*TRY IT*
The expected answer is the set of lines in the data below between the line holding "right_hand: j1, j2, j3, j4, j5" and the line holding "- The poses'", inclusive, written out exactly.
*** PROVIDED ENTRIES ***
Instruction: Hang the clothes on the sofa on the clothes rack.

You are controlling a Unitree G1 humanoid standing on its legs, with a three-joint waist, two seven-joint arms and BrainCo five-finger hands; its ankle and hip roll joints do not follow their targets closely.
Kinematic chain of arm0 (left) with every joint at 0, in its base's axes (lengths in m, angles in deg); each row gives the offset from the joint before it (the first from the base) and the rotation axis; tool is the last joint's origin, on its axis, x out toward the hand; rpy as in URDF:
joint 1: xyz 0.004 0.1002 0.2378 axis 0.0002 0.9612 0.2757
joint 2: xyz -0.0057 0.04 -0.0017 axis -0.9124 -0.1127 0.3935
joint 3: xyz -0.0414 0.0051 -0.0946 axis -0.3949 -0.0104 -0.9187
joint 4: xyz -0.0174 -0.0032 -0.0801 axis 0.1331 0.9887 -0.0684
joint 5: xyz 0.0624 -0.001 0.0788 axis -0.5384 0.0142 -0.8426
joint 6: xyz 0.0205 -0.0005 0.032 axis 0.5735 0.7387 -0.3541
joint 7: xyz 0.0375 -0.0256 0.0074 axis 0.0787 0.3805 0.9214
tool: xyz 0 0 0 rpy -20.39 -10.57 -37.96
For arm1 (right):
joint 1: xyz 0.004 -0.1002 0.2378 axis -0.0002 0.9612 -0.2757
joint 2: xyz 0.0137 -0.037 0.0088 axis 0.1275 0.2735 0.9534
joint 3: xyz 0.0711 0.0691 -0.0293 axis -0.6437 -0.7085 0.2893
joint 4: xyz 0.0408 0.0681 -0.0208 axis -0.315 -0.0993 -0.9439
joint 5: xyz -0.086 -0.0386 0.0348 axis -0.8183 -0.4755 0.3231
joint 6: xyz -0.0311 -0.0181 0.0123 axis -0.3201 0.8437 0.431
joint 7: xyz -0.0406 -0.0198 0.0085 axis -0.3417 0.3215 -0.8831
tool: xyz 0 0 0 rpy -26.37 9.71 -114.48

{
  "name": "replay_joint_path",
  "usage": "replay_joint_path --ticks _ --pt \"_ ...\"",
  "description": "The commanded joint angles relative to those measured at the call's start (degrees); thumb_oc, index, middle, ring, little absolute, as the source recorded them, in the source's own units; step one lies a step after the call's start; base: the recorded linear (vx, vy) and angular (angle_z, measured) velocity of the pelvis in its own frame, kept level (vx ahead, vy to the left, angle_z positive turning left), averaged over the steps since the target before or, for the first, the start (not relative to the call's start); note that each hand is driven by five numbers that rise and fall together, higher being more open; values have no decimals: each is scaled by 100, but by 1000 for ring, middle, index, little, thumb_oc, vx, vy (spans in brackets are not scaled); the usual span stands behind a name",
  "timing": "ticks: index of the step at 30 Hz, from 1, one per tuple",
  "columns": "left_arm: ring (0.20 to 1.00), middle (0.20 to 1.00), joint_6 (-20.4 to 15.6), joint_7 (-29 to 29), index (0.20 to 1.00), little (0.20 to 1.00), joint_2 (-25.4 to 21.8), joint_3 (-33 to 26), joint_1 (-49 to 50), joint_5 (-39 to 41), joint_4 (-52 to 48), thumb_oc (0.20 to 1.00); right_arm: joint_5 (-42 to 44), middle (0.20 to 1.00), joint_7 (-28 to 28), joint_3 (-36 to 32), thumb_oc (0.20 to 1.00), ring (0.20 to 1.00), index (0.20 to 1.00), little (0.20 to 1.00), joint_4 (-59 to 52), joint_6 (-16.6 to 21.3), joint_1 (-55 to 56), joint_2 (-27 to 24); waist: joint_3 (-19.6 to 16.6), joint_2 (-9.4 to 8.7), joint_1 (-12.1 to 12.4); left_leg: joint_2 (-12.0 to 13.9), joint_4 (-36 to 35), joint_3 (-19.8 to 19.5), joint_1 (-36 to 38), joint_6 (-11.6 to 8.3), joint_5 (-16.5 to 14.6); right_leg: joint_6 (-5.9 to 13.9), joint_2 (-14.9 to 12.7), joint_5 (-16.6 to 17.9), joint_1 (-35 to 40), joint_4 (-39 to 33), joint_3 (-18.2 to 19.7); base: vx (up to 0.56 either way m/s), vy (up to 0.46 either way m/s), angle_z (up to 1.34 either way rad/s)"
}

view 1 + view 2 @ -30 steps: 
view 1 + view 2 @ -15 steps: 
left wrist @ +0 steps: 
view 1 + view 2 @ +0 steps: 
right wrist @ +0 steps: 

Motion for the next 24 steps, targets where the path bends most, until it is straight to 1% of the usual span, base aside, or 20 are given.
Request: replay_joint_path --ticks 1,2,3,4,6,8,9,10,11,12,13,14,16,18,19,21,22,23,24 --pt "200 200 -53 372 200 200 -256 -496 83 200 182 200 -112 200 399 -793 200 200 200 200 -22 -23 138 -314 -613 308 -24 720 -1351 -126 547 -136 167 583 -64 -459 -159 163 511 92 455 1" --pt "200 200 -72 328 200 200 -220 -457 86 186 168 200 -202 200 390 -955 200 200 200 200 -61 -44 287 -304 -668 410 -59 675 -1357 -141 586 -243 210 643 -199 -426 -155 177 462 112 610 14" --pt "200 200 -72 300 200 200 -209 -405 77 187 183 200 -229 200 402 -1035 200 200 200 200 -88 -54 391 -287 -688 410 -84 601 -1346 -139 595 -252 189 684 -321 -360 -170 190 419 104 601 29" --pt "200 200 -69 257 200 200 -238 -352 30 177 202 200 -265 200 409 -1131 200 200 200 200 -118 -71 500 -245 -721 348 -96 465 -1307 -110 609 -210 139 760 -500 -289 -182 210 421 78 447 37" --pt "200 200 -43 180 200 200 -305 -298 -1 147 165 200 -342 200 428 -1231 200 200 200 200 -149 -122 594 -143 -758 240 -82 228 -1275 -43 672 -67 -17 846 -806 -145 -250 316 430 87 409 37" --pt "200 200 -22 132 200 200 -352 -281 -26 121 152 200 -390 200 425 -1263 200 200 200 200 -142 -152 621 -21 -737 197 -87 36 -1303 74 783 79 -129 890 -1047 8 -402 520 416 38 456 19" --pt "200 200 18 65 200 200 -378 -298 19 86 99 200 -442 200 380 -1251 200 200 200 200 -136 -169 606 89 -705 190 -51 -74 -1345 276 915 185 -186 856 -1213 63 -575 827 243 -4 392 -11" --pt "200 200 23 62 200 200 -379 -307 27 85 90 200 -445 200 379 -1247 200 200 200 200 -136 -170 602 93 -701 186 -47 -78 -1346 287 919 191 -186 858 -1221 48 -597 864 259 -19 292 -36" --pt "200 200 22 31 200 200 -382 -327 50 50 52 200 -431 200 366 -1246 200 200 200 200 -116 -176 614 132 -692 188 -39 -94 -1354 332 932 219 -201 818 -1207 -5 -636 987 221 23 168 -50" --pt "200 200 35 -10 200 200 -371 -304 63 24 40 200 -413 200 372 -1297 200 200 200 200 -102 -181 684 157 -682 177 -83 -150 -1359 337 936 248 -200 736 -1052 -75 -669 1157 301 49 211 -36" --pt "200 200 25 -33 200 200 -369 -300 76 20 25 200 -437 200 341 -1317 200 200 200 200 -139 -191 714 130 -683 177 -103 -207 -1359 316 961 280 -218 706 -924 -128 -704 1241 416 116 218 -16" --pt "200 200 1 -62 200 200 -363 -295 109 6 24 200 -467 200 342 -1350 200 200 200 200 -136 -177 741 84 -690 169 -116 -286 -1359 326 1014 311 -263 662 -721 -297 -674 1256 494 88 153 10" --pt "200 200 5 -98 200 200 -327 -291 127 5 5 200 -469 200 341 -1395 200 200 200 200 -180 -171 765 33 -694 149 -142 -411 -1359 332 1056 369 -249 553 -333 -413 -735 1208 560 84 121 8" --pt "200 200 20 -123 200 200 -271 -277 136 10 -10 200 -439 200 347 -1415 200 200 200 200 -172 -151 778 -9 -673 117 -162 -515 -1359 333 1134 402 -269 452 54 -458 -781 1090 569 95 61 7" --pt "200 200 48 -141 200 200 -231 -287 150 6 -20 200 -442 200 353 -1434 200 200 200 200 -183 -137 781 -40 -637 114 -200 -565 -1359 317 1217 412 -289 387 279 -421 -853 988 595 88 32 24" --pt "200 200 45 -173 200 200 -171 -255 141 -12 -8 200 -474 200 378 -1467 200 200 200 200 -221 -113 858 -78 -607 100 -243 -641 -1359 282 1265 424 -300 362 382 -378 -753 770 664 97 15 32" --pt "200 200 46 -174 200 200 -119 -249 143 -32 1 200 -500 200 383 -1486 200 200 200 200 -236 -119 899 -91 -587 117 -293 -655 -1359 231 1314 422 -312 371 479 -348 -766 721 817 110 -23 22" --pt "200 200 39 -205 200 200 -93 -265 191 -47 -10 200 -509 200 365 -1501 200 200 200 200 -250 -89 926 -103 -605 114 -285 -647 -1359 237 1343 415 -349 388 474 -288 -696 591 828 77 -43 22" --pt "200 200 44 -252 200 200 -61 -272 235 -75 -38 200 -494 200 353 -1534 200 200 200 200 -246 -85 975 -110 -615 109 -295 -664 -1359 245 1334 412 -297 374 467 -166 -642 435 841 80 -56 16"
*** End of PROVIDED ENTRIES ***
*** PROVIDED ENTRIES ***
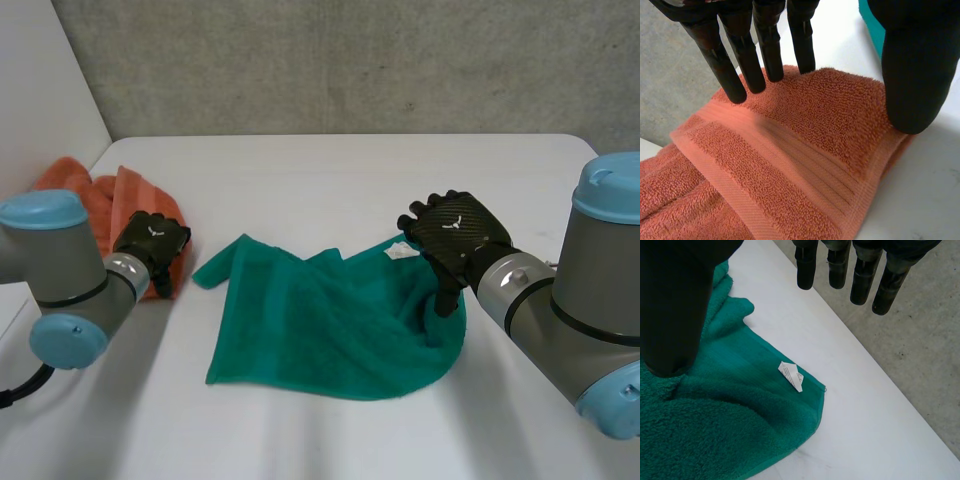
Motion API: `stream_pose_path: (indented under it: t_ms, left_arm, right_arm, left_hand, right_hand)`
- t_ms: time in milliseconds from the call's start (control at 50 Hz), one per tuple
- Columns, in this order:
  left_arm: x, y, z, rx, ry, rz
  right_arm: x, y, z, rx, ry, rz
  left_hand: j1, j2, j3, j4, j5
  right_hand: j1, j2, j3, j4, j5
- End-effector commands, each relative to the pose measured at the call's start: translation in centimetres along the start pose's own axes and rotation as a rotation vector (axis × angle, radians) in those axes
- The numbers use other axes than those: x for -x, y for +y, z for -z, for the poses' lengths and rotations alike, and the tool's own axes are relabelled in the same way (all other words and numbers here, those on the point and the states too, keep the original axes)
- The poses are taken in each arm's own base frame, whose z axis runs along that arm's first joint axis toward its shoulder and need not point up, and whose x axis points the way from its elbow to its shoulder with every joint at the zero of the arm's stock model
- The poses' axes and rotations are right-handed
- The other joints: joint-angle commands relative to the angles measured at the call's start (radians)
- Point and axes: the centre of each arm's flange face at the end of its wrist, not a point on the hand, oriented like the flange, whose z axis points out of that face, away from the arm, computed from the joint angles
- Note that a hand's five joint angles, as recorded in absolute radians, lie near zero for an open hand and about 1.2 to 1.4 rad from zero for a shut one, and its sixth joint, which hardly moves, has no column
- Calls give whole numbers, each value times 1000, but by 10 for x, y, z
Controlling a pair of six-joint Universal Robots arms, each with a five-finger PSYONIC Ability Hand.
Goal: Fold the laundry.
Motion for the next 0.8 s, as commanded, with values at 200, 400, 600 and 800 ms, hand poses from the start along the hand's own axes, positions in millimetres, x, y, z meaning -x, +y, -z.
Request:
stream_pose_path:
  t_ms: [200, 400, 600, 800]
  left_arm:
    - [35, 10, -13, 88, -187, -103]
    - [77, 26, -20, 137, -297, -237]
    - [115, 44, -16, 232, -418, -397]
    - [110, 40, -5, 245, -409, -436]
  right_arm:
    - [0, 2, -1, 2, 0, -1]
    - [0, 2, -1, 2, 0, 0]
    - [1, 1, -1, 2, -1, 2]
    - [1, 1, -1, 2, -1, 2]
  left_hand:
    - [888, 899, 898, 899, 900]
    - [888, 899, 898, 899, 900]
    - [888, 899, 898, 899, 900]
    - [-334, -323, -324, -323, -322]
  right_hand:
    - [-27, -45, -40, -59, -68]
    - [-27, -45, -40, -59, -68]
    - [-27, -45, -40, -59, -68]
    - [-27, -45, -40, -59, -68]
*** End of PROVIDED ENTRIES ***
*WRITTEN ANSWER*
  right_hand: j1, j2, j3, j4, j5
- End-effector commands, each relative to the pose measured at the call's start: translation in centimetres along the start pose's own axes and rotation as a rotation vector (axis × angle, radians) in those axes
- The numbers use other axes than those: x for -x, y for +y, z for -z, for the poses' lengths and rotations alike, and the tool's own axes are relabelled in the same way (all other words and numbers here, those on the point and the states too, keep the original axes)
- The poses are taken in each arm's own base frame, whose z axis runs along that arm's first joint axis toward its shoulder and need not point up, and whose x axis points the way from its elbow to its shoulder with every joint at the zero of the arm's stock model
- The poses' axes and rotations are right-handed

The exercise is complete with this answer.